- **ASSIGNED TASK**:
Within the data that follows, how many lines carry the string "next"? Give the number alone.

- **MATERIAL FOR THIS TASK**:
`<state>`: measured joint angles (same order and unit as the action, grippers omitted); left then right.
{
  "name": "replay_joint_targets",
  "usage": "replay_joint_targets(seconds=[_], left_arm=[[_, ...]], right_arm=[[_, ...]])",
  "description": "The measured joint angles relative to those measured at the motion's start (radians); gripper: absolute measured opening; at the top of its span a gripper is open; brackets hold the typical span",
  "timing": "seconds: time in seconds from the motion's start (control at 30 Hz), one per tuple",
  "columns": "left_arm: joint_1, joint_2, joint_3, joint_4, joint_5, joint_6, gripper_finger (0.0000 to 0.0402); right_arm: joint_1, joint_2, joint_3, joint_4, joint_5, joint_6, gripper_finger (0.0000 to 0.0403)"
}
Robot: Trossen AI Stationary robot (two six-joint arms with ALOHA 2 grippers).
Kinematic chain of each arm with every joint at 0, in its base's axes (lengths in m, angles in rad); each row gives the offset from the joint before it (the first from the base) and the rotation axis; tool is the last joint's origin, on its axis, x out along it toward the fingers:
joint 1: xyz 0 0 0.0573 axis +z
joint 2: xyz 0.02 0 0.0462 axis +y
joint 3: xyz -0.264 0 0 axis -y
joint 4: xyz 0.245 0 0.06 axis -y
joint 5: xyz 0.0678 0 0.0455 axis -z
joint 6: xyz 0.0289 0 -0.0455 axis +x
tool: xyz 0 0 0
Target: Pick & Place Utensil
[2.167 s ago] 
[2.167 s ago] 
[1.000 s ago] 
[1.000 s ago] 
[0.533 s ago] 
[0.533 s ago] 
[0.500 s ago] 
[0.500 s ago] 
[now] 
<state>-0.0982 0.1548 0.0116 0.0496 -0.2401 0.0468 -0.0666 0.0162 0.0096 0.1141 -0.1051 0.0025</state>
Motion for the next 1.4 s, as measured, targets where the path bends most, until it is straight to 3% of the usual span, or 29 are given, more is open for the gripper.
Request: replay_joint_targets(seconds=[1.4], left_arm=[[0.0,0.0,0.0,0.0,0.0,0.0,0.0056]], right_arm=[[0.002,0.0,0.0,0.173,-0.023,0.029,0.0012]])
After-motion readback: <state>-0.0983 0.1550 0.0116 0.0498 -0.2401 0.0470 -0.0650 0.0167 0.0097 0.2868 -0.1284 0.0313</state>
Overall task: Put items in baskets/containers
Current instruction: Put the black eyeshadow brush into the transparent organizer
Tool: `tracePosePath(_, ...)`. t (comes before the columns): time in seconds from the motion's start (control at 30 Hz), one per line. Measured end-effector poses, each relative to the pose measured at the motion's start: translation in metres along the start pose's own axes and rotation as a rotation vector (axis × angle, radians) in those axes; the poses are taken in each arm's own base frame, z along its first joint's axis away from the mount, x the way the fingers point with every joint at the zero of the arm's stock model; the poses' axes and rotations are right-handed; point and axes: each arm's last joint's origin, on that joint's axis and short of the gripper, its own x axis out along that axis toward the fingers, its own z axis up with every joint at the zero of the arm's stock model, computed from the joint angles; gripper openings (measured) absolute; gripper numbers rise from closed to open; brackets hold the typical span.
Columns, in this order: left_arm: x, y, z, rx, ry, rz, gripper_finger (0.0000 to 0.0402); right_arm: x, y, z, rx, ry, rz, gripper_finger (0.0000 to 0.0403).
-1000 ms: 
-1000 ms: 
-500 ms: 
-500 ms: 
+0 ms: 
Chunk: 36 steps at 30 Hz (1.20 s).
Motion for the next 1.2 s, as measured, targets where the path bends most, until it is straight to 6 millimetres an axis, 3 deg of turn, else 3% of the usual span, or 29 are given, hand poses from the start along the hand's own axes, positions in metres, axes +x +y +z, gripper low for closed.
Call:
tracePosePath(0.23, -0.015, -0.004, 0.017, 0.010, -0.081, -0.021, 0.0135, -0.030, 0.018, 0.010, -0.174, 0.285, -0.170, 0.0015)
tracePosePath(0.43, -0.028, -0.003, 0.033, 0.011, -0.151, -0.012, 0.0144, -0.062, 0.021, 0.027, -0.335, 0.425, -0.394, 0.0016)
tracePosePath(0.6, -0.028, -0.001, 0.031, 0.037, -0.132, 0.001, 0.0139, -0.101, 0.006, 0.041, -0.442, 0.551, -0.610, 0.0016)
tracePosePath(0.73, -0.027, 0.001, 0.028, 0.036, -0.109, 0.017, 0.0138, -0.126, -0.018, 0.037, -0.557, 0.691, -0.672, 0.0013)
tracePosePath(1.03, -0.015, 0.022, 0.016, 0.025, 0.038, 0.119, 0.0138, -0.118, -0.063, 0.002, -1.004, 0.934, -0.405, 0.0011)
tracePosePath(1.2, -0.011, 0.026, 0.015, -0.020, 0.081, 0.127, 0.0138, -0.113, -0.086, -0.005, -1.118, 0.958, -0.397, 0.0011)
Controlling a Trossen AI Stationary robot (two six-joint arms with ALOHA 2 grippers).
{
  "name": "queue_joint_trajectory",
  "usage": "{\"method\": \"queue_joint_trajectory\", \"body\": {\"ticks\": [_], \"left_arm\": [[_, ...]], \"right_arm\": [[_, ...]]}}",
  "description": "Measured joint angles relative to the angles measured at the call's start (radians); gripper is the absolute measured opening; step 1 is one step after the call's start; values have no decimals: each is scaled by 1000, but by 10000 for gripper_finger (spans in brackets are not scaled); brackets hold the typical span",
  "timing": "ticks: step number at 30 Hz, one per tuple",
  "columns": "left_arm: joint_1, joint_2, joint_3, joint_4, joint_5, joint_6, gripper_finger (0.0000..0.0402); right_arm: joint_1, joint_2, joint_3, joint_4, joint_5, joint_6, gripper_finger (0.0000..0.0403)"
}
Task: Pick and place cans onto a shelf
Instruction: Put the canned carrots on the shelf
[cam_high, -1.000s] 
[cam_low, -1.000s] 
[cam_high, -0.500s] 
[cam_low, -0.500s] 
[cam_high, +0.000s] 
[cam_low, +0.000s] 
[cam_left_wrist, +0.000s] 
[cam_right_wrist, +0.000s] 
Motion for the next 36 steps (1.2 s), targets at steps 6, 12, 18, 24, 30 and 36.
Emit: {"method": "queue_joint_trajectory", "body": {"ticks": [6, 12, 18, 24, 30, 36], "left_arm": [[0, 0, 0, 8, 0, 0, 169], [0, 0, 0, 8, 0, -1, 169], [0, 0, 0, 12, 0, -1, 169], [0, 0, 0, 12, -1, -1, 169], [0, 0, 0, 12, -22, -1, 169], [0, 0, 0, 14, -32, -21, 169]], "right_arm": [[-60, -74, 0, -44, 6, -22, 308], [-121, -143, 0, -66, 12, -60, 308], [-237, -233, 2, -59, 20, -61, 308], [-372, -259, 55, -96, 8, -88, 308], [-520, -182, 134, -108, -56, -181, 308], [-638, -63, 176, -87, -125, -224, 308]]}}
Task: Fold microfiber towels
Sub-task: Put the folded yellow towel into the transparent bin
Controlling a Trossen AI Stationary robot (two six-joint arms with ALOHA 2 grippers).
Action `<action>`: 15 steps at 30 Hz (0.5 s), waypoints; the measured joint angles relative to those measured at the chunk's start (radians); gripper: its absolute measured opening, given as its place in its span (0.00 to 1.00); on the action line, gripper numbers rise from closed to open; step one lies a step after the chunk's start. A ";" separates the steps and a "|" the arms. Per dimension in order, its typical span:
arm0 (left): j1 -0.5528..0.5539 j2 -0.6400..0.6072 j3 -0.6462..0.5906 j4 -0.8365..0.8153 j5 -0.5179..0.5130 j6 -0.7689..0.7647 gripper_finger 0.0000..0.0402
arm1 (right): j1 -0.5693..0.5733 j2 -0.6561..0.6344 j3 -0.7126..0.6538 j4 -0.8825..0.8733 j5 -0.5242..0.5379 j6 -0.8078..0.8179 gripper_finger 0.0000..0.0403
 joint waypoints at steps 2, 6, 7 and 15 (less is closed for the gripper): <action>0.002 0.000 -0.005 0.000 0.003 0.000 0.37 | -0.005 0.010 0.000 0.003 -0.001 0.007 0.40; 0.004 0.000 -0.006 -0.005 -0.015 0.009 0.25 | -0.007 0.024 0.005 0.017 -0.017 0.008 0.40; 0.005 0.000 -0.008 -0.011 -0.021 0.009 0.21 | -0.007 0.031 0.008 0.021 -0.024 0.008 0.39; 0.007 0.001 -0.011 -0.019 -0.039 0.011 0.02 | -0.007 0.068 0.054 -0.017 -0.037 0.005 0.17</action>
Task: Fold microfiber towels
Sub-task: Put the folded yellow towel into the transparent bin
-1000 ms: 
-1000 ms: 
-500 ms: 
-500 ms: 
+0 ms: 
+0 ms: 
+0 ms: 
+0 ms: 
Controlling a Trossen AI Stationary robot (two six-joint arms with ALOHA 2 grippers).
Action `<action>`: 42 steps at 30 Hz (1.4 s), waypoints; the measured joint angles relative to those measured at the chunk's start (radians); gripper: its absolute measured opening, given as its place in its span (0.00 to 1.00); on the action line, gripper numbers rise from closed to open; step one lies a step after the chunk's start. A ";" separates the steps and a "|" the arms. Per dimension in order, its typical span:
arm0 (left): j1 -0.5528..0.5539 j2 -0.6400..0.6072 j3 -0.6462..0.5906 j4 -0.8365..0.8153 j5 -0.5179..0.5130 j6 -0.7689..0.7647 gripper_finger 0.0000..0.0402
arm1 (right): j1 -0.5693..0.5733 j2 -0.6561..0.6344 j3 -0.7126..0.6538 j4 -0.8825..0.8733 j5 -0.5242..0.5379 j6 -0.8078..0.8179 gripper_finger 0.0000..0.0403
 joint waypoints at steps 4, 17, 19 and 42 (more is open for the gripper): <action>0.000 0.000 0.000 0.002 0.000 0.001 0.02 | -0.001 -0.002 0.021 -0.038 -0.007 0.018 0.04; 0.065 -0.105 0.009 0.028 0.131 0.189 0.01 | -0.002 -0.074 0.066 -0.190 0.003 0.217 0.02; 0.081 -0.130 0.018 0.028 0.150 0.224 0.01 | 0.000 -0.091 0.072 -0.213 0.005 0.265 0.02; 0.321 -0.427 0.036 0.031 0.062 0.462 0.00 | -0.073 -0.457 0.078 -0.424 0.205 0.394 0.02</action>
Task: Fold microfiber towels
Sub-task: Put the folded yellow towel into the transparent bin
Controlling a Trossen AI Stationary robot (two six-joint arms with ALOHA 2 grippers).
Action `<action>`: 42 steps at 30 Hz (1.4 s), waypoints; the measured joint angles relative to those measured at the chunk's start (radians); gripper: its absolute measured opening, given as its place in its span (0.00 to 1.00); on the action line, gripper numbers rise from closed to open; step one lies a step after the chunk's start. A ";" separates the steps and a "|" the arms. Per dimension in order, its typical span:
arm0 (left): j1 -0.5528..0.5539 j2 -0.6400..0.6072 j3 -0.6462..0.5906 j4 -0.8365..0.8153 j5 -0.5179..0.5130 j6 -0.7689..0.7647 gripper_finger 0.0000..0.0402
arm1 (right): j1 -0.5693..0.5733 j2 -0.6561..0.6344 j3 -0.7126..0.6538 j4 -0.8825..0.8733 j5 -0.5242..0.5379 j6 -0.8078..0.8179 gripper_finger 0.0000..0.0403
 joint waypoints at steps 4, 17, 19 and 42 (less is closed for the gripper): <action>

- **FINAL ANSWER**:
3